Vader: I’ve been waiting for you Obi-wan
Obi-wan: You can’t win Darth, If you strike me down I shall…
PAPHHHHHISSSSSSTTTTT! With a flash of Vader’s lightsaber Obi-wan is disintegrated.  (tap tap)

There is no diversion, and as Vader steps down on Obi-wan’s empty cloak the rest of the rebel party are quickly arrested.

Han gets shipped off to Jabba in an overnight bag, the Droids packed off to the spice mines of Kesstle, Luke joins the Dark side and leads a rout of the rebellion forces (in exchange for 18 years of back allowance his father has neglected to pay), and Chewbacca becomes a throw-rug under the Emperor’s mantle.

The only problem with the Realist Version is the outcome. With no one left to fight and conquer, the Evil Empire has nothing left to do.

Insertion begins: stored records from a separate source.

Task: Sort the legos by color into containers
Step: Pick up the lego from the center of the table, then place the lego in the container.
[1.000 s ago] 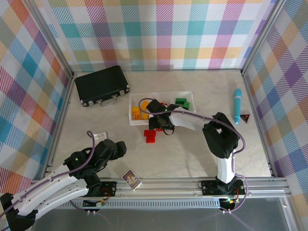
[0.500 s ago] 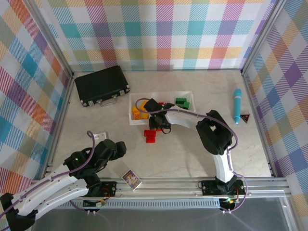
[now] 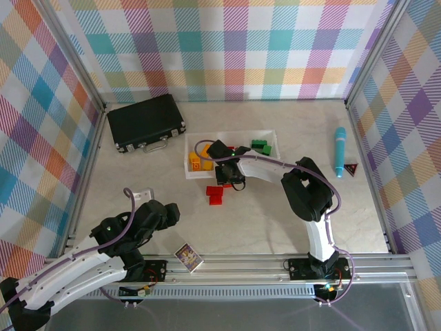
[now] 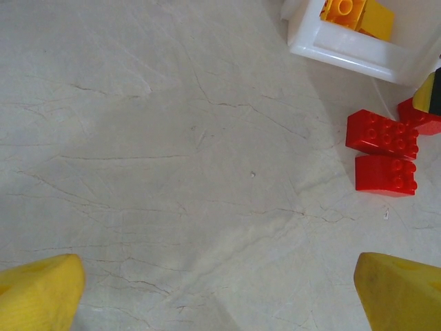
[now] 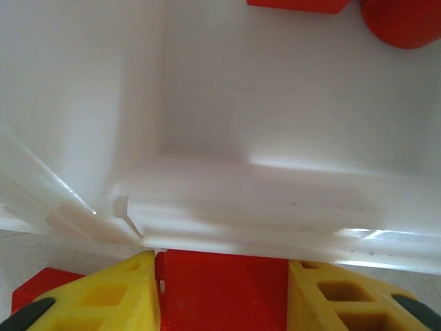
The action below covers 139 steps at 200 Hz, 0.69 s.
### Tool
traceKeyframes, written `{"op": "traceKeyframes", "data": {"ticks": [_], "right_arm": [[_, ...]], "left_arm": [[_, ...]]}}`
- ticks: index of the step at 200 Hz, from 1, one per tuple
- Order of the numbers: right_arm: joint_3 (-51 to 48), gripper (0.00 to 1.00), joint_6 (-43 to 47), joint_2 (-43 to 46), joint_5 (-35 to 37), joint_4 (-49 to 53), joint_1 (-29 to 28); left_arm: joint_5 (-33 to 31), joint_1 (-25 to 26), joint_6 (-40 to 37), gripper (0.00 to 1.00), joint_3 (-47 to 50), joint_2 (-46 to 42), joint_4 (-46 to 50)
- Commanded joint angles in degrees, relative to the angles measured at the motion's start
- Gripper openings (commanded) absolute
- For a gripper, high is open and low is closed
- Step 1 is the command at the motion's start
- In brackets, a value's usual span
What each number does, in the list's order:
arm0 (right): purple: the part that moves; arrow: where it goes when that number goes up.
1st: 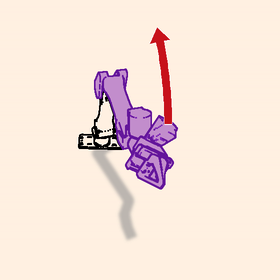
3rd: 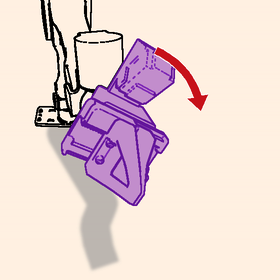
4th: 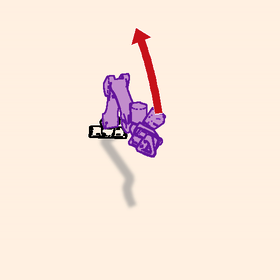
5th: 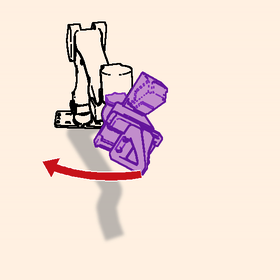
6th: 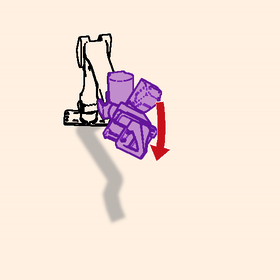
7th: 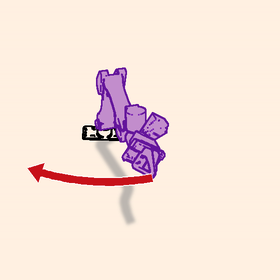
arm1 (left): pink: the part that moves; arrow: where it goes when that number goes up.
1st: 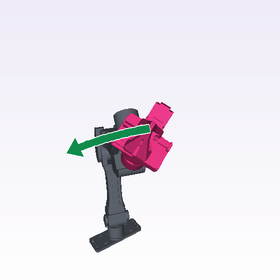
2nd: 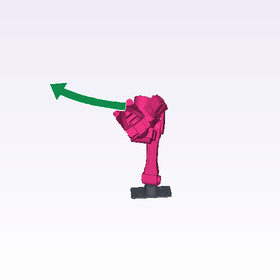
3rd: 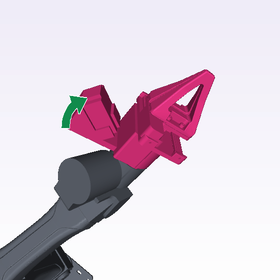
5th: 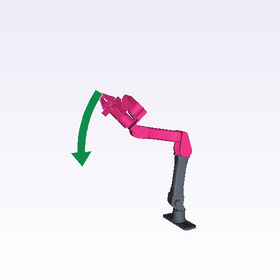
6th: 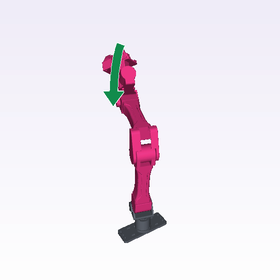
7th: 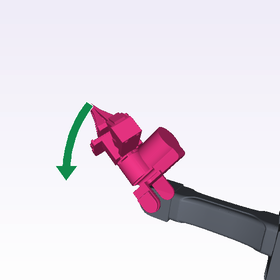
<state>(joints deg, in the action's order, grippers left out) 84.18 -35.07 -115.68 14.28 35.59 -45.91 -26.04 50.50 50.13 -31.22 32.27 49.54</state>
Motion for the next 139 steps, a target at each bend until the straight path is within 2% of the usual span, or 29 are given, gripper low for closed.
{"op": "traceKeyframes", "data": {"ticks": [1, 72, 98, 139], "right_arm": [[-0.6, 0.33, 0.5, 1.6, 0.7, 2.1, 0.7], [2.3, 0.29, 5.5, 12.9, 2.4, 6.0, 1.0], [7.3, 0.29, 8.6, 11.5, 2.2, 6.5, 2.9], [15.6, 0.27, 11.8, 4.7, -0.2, 6.4, 7.2]], "left_arm": [[-1.1, -0.4, 0.1, 1.0, -0.2, -0.5, 2.0], [-0.8, -0.4, 0.2, 1.0, -0.2, 0.0, 0.7], [-0.4, -0.4, 0.2, 1.0, 0.0, 0.7, -0.2], [-0.5, -0.4, 0.3, 1.0, -0.6, 1.0, 1.1]]}}
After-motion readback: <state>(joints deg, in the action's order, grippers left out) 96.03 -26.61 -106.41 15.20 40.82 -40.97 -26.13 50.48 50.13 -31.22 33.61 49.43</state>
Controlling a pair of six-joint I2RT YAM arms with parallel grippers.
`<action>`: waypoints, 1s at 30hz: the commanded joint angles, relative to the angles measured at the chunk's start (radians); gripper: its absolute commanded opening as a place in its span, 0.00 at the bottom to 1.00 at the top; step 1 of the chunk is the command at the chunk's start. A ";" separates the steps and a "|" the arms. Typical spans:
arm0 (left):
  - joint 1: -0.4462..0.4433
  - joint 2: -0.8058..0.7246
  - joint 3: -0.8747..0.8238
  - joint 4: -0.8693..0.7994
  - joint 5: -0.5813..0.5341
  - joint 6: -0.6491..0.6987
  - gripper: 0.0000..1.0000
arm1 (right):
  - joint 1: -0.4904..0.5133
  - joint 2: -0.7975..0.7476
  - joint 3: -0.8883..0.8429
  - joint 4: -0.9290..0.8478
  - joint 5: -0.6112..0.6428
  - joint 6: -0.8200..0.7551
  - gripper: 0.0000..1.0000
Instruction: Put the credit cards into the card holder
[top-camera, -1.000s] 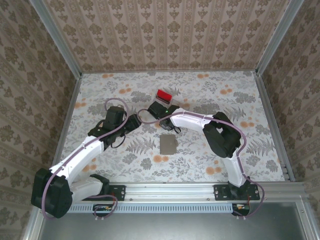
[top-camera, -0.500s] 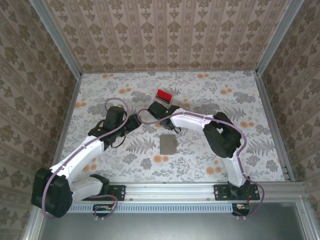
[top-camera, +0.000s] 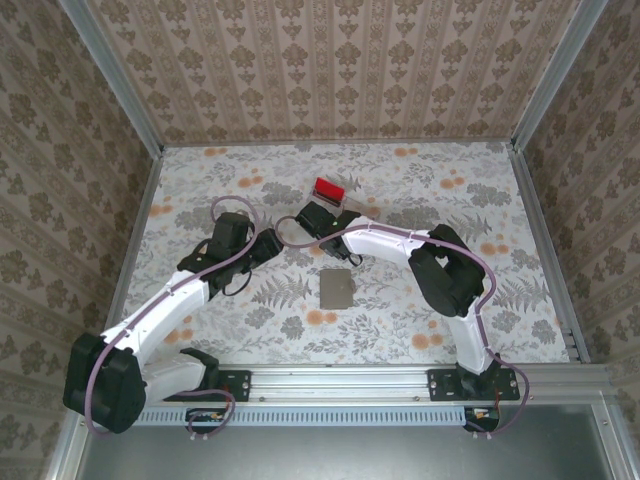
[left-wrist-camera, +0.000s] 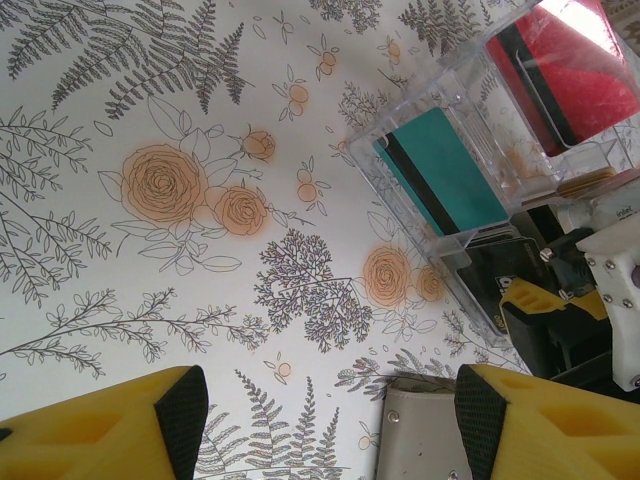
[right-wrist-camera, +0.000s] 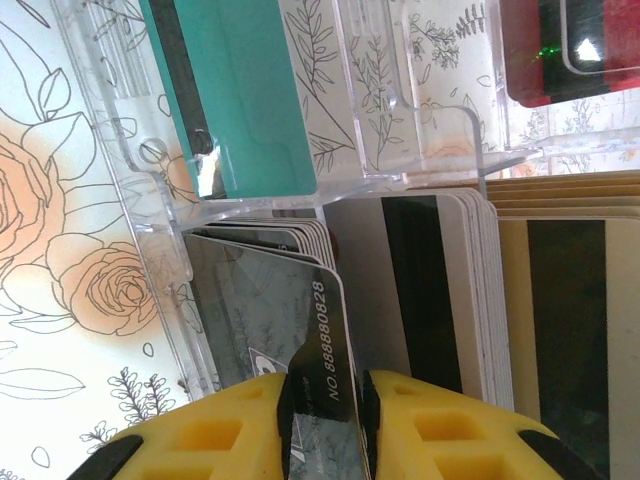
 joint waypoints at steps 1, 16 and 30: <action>0.008 0.005 0.004 0.009 0.004 -0.014 0.70 | -0.004 -0.048 -0.012 0.006 0.040 -0.008 0.26; 0.008 0.011 0.001 0.011 0.006 -0.013 0.70 | -0.005 -0.063 -0.006 -0.015 -0.006 0.000 0.11; 0.008 0.016 0.004 0.014 0.014 -0.014 0.70 | -0.035 -0.075 0.028 -0.070 -0.109 0.040 0.11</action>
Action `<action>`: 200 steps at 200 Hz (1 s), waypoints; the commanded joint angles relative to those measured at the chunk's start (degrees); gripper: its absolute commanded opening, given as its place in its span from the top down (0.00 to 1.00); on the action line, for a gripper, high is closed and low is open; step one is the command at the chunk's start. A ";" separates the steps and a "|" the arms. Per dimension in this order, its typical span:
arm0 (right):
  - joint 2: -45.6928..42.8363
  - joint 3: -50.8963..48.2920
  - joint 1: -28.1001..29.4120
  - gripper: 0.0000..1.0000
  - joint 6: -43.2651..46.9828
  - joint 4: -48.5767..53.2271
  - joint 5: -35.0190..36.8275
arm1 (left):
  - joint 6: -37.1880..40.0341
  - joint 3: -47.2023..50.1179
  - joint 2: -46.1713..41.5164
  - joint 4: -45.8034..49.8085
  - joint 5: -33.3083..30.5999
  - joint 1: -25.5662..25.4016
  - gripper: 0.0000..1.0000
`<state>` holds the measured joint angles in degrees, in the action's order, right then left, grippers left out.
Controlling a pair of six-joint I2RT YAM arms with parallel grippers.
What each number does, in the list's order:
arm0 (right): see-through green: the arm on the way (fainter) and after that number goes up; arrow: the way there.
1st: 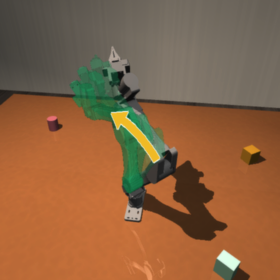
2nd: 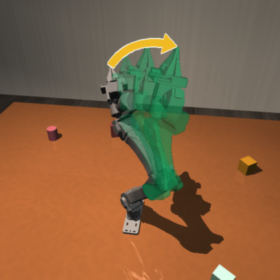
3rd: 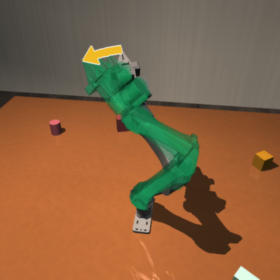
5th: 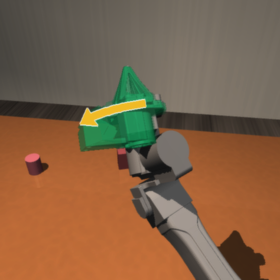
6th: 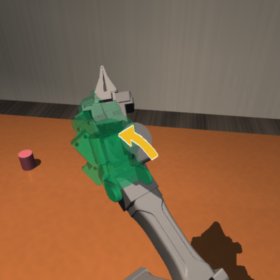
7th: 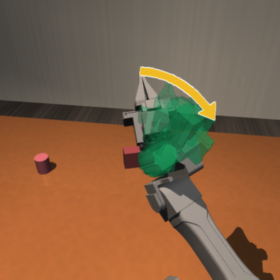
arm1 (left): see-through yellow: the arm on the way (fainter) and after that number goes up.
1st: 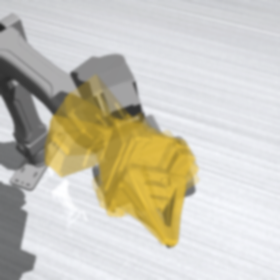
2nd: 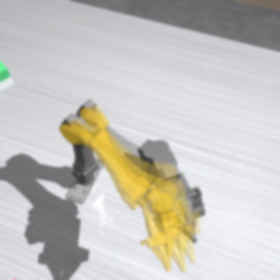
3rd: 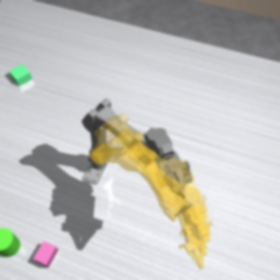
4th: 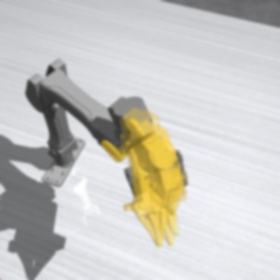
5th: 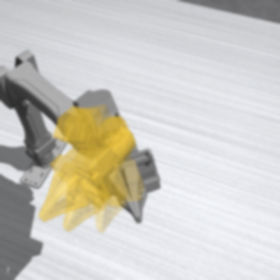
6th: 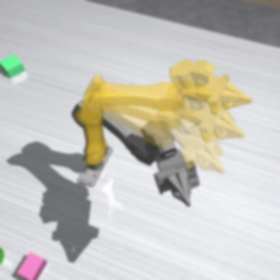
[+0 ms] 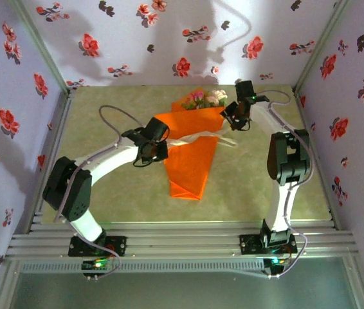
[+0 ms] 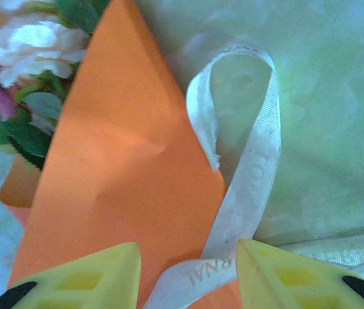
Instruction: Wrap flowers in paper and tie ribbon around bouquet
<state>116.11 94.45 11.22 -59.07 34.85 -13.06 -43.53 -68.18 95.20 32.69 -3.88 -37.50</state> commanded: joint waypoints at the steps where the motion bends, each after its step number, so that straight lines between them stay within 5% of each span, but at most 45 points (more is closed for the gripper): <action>1: 1.17 -1.33 -0.62 0.56 -2.89 -2.69 1.33 | -2.42 1.76 -3.34 0.29 0.66 0.97 1.00; 90: 7.12 -1.33 -1.75 0.54 0.21 -2.60 0.89 | -4.20 2.97 -3.00 -1.90 2.65 2.24 1.00; 150: 10.37 -0.94 -1.75 0.68 -1.71 -4.20 -0.14 | -4.02 1.93 -2.65 -1.69 2.91 2.67 1.00; 200: 5.31 -7.28 -1.71 0.53 -6.53 -6.99 2.00 | -4.23 1.74 -2.56 -1.91 3.18 3.04 1.00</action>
<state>123.70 90.65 9.65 -62.11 28.51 -12.88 -46.68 -65.45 92.27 30.68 -1.23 -34.94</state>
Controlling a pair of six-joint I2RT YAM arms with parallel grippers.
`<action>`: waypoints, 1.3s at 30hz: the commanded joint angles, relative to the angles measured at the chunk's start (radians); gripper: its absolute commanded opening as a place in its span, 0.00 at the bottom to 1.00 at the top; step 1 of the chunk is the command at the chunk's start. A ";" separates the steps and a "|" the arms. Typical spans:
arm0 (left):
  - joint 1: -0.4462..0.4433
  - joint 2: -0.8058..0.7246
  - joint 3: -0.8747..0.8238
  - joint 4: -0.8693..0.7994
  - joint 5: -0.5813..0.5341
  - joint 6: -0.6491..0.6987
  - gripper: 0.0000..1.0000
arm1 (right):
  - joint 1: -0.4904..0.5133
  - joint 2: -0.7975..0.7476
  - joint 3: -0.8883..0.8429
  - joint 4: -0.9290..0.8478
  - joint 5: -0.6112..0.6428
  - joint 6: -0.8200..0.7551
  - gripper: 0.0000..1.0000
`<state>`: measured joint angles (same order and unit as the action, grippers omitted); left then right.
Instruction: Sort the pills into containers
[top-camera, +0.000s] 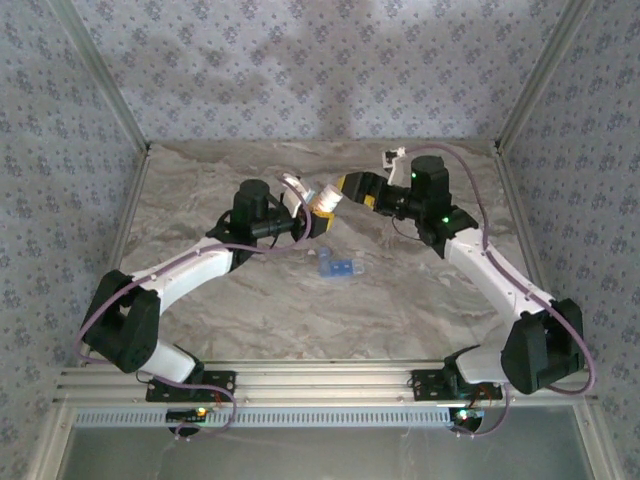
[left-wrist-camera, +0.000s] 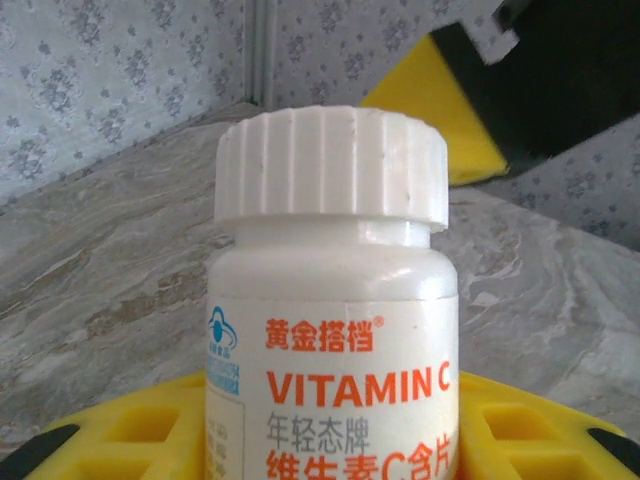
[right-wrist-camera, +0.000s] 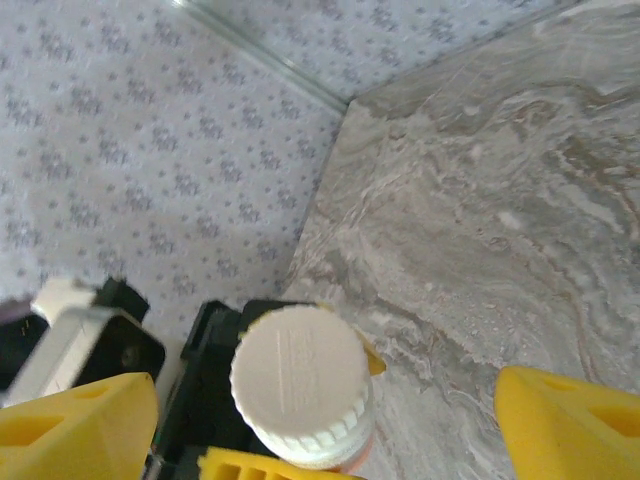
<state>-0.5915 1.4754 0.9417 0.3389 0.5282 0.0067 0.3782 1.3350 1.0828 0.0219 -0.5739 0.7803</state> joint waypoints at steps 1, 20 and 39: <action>-0.024 -0.016 0.022 -0.070 -0.060 0.097 0.00 | -0.015 -0.003 0.042 -0.087 0.060 0.093 0.89; -0.057 0.016 0.044 -0.093 -0.082 0.134 0.00 | 0.085 0.106 0.088 -0.123 0.087 0.133 0.78; -0.053 0.002 0.034 -0.057 -0.058 0.095 0.00 | 0.086 0.092 0.076 -0.102 0.038 -0.007 0.31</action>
<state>-0.6437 1.4925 0.9550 0.2348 0.4454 0.1188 0.4671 1.4364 1.1381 -0.0975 -0.5045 0.8589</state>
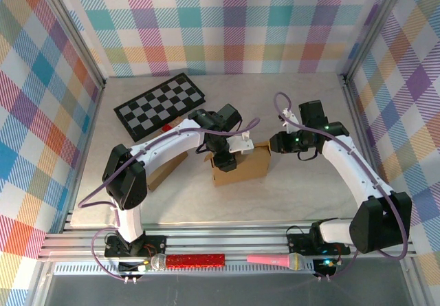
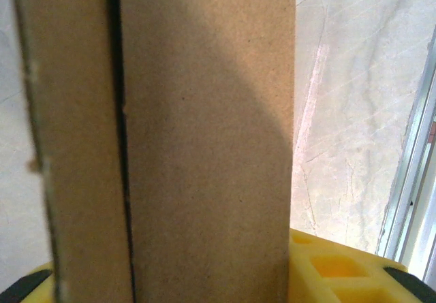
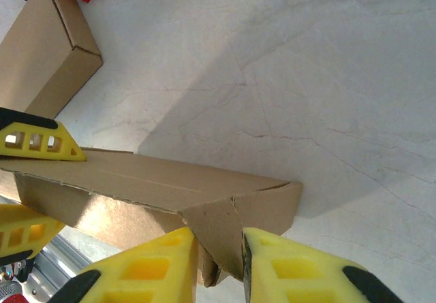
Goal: Fold the paper box
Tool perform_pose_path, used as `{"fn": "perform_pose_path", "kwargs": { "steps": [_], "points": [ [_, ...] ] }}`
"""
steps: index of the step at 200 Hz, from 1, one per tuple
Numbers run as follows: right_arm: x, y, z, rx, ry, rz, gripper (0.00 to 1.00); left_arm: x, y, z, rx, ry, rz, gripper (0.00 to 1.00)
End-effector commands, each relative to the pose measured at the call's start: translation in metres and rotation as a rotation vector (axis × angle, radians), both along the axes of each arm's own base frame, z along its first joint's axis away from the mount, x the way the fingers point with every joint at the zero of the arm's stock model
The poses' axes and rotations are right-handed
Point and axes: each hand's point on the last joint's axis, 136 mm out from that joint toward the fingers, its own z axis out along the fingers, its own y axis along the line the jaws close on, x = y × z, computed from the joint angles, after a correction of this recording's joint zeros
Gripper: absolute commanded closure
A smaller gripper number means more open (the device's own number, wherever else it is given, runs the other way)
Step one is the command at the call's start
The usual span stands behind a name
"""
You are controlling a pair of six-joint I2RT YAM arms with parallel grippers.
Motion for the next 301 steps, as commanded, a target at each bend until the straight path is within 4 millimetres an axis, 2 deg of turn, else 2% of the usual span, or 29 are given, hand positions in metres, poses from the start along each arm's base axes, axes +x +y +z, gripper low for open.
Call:
{"fn": "perform_pose_path", "kwargs": {
  "steps": [1, 77, 119, 225, 301],
  "points": [
    [0.002, 0.002, 0.005, -0.032, -0.009, 0.019, 0.78, -0.005, 0.006, 0.004, 0.012, 0.026, -0.006, 0.57],
    [0.005, 0.003, 0.001, -0.116, -0.011, 0.031, 0.87, -0.005, 0.006, 0.005, 0.01, 0.026, -0.005, 0.57],
    [0.005, 0.0, -0.005, -0.231, -0.003, 0.014, 1.0, -0.004, 0.005, 0.005, 0.011, 0.025, -0.003, 0.57],
    [-0.009, 0.001, -0.002, -0.233, 0.142, -0.174, 1.0, 0.002, 0.005, 0.003, 0.021, 0.01, 0.029, 0.57],
    [-0.007, 0.001, -0.001, -0.236, 0.176, -0.224, 1.0, 0.004, 0.004, 0.002, 0.019, 0.01, 0.04, 0.57]
  ]
}}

Vader: What is thy bidding my Master?
Emperor: I want you to wax the Shuttle.
Vader: It shall be done as you command, my Master.
Two days later.
Vader: I have finished waxing the Shuttle. What is thy bidding, my Master?
Emperor: I want you to clean all the windows of the Death Star!
Vader: You are indeed evil, my Master.

In the final scenes we find Darth in his boxer shorts, popping Hoth-filtered Tuscan Pale Ale, and channel-surfing through the 37,000 channels on the Death Star’s satellite array while muttering about the good old days of the Clone Wars.

While some of these DDRAS versions may be questionable, every one of them is better than a typical sequel. And if you still doubt me, rent Highlander 2: The Quickening, and watch it alongside the new 10th  Anniversary DDRAS of the original Highlander.